Start of Provided data
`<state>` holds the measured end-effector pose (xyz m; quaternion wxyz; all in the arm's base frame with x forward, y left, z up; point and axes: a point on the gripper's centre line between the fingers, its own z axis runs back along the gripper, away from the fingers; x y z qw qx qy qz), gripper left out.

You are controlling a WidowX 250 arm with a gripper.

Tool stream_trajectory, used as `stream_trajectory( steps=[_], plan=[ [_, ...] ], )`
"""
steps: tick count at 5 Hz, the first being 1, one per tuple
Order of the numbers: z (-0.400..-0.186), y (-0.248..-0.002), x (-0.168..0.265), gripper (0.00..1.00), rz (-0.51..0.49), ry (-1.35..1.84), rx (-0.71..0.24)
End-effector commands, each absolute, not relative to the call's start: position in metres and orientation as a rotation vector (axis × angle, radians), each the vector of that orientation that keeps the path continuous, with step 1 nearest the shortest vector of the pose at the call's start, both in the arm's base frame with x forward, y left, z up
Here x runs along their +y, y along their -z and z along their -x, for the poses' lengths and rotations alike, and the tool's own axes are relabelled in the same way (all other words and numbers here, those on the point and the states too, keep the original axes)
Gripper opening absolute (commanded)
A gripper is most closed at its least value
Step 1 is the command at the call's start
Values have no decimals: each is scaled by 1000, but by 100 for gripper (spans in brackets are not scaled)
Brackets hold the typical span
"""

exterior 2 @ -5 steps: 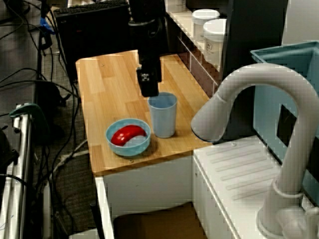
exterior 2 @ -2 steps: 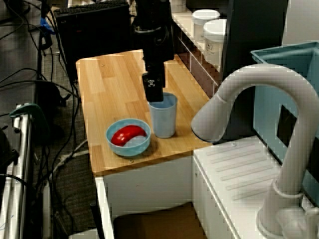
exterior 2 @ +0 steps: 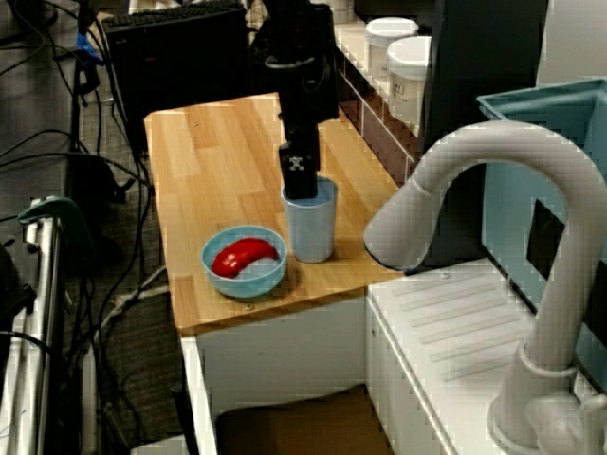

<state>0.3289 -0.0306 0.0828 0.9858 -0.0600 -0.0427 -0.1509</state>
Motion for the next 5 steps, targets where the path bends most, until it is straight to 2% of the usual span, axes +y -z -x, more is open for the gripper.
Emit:
stream_trajectory(
  steps=[1,2,5],
  plan=[
    [-331,-89,-27,100,102,295,-117],
    [-335,-87,-24,0,101,300,-106],
    [-326,-98,-18,0,114,297,-111]
  ],
)
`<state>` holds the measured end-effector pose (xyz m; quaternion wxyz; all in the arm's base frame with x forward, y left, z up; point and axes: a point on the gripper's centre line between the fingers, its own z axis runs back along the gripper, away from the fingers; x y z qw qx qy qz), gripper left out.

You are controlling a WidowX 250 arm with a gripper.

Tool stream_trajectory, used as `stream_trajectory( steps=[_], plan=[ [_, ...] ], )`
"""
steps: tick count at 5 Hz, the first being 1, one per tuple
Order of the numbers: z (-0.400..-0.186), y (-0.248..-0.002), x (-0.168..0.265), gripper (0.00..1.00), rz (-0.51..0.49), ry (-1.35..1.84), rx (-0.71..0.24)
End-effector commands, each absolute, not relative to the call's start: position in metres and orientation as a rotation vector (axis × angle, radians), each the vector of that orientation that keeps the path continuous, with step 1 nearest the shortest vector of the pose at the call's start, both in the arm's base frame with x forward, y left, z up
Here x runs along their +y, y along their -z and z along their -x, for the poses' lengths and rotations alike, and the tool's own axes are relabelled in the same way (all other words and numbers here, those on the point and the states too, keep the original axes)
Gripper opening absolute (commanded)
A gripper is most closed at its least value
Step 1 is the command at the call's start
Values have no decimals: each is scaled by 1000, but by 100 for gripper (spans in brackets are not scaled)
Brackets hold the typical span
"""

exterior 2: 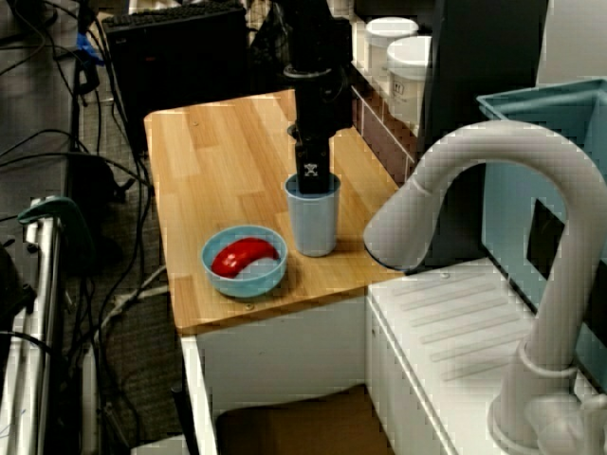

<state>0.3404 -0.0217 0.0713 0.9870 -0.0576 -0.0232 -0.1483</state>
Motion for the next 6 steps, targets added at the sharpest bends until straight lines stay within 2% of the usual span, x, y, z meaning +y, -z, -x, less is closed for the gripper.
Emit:
stream_trajectory(
  steps=[1,3,5,6],
  plan=[
    [-322,-110,-3,0,138,272,-125],
    [-311,-123,35,0,164,194,-147],
    [-292,-134,94,0,204,92,-171],
    [-285,-136,111,0,190,52,-188]
  ],
)
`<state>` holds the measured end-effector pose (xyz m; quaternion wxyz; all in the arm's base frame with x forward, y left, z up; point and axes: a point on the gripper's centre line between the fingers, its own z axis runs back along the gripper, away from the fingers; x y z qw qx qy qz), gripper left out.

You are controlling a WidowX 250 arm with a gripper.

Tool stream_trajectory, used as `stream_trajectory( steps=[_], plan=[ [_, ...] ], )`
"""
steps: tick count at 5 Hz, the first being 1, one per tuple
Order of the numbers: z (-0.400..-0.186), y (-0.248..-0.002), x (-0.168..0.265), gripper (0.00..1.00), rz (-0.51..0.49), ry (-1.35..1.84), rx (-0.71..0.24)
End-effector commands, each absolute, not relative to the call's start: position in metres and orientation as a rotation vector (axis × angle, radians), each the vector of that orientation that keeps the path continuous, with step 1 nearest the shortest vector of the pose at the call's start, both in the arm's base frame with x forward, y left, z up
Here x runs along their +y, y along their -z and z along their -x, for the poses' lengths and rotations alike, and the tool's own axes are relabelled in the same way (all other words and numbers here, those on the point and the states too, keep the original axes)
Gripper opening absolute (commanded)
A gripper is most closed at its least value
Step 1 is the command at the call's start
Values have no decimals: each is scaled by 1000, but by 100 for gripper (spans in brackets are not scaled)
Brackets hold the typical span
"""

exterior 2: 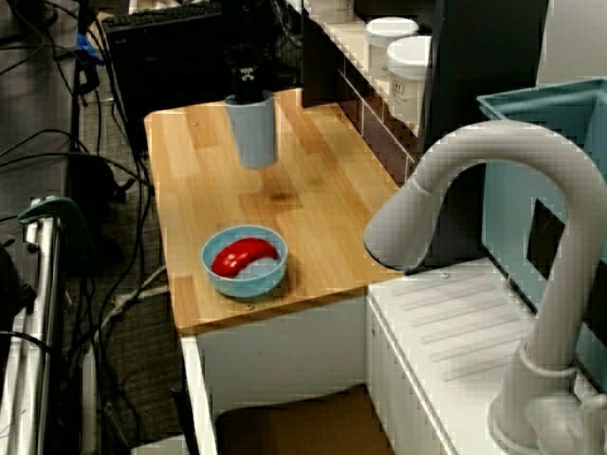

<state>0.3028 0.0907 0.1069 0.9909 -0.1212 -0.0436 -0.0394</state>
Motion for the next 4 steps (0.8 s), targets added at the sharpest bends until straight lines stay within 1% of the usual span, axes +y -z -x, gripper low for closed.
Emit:
stream_trajectory(
  steps=[1,4],
  plan=[
    [-284,-139,127,0,191,13,-208],
    [-296,-141,161,0,134,-24,-266]
  ],
)
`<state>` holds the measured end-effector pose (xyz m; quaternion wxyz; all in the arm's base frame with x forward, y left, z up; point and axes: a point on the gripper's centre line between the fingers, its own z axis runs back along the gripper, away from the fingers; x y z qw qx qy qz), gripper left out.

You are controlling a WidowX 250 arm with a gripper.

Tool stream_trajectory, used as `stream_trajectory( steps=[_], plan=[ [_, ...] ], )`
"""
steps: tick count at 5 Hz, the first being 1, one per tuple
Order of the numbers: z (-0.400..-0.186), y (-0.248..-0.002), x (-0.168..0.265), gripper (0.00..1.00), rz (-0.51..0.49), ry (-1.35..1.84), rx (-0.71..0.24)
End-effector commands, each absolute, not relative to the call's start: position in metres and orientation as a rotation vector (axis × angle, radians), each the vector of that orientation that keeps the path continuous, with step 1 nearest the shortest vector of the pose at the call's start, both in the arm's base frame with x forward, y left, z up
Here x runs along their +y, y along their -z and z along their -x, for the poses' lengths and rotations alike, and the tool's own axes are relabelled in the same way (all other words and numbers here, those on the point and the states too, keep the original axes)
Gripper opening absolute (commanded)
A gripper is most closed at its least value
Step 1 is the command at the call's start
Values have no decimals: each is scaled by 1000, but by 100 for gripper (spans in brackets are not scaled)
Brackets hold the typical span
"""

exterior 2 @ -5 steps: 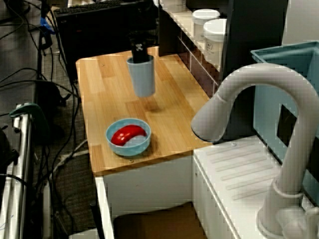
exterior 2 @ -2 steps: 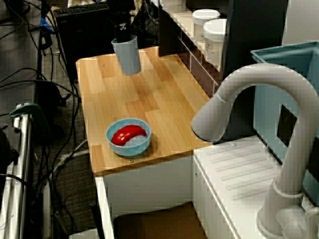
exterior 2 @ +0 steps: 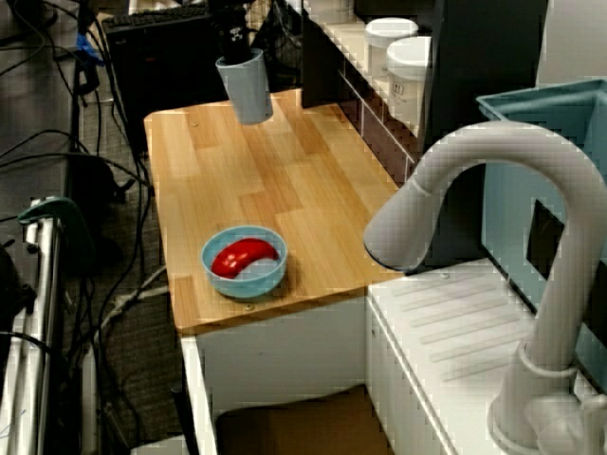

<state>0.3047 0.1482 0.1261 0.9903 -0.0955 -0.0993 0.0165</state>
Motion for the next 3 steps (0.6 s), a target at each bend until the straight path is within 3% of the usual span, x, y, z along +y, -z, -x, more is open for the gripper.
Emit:
stream_trajectory(
  steps=[1,3],
  plan=[
    [-301,-135,175,0,116,-10,-272],
    [-307,-129,185,0,79,48,-248]
  ],
)
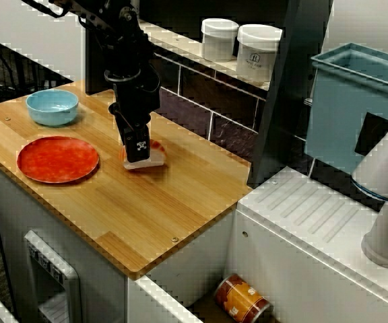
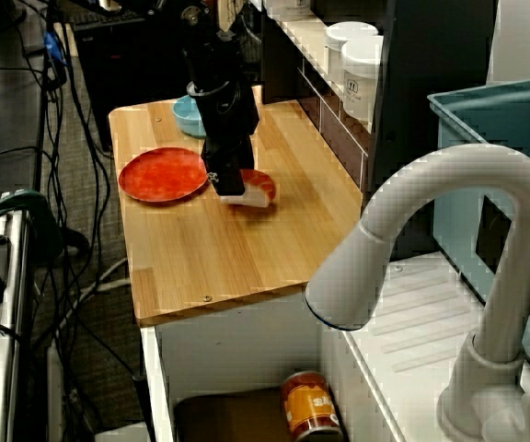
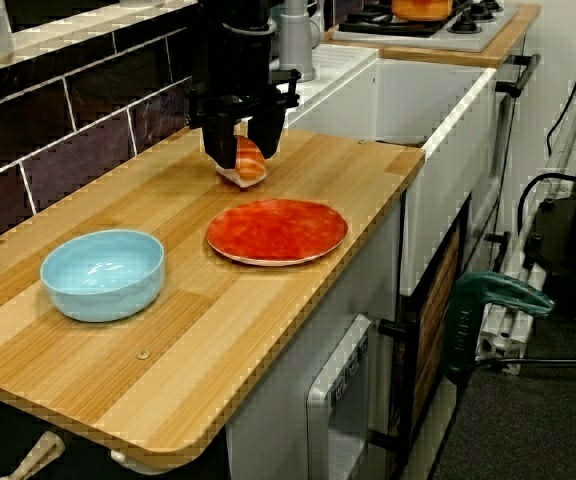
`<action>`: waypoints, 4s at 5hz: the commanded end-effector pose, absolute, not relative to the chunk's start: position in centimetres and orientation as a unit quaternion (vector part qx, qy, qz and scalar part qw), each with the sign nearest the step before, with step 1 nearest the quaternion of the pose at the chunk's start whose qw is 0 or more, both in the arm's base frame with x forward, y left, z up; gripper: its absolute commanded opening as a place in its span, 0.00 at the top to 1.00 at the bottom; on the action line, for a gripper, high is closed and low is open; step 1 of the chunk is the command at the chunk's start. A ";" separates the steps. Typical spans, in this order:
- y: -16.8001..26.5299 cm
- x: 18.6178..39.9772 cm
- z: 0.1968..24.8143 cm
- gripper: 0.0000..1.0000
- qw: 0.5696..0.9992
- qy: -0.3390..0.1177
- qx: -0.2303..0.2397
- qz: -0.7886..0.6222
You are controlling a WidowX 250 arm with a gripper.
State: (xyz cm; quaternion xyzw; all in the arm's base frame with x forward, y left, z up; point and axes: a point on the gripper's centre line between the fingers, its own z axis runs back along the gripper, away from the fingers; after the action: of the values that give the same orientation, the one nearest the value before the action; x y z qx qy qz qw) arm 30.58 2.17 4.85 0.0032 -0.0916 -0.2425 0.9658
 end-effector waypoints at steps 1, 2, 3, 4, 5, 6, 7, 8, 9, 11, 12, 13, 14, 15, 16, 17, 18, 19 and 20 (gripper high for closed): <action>2.6 31.8 6.2 1.00 0.964 -0.104 0.000 -0.245; 3.1 31.1 7.4 1.00 0.964 -0.103 -0.019 -0.245; 3.3 30.4 8.4 1.00 0.963 -0.103 -0.028 -0.249; 3.2 29.1 9.0 1.00 0.960 -0.103 -0.039 -0.258; 3.2 28.2 9.7 1.00 0.957 -0.109 -0.041 -0.265; 4.3 27.5 9.5 1.00 0.961 -0.099 -0.044 -0.253; 5.7 26.6 9.3 1.00 0.966 -0.079 -0.037 -0.243; 8.0 25.7 9.0 1.00 0.971 -0.072 -0.040 -0.222; 9.7 24.9 8.8 1.00 0.974 -0.069 -0.048 -0.212; 10.4 24.1 6.9 1.00 0.976 -0.043 -0.038 -0.210; 9.9 24.1 6.1 1.00 0.976 -0.035 -0.029 -0.215; 9.5 24.4 5.7 0.88 0.975 -0.027 -0.023 -0.219; 9.5 24.7 5.8 0.00 0.975 -0.020 -0.020 -0.220; 10.2 24.8 6.6 0.00 0.975 -0.023 -0.026 -0.218; 10.9 24.7 6.8 0.00 0.976 -0.024 -0.030 -0.213; 11.1 25.0 6.6 0.00 0.973 -0.018 -0.013 -0.229; 11.6 25.3 6.7 0.00 0.961 -0.002 0.016 -0.277; 12.4 25.6 7.0 0.00 0.937 0.023 0.024 -0.348; 13.2 26.1 7.7 0.00 0.885 0.046 0.017 -0.463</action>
State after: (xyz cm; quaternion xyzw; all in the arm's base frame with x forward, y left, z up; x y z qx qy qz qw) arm 25.25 13.30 6.57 0.0002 0.0576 -0.4635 0.8842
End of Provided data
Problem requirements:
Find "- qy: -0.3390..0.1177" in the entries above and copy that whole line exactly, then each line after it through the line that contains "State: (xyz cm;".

Result of this task:
- qy: -0.3390..0.1177
- qx: -0.2303..0.2397
- qz: -0.7886..0.6222
You are controlling a WidowX 250 arm with a gripper.
State: (xyz cm; quaternion xyzw; all in the arm's base frame with x forward, y left, z up; point and axes: a point on the gripper's centre line between the fingers, its own z axis runs back along the gripper, away from the fingers; after the action: of the values that give the same orientation, the one nearest the value before the action; x y z qx qy qz qw) arm 30.58 2.17 4.85 0.0032 -0.0916 -0.2425 0.9658

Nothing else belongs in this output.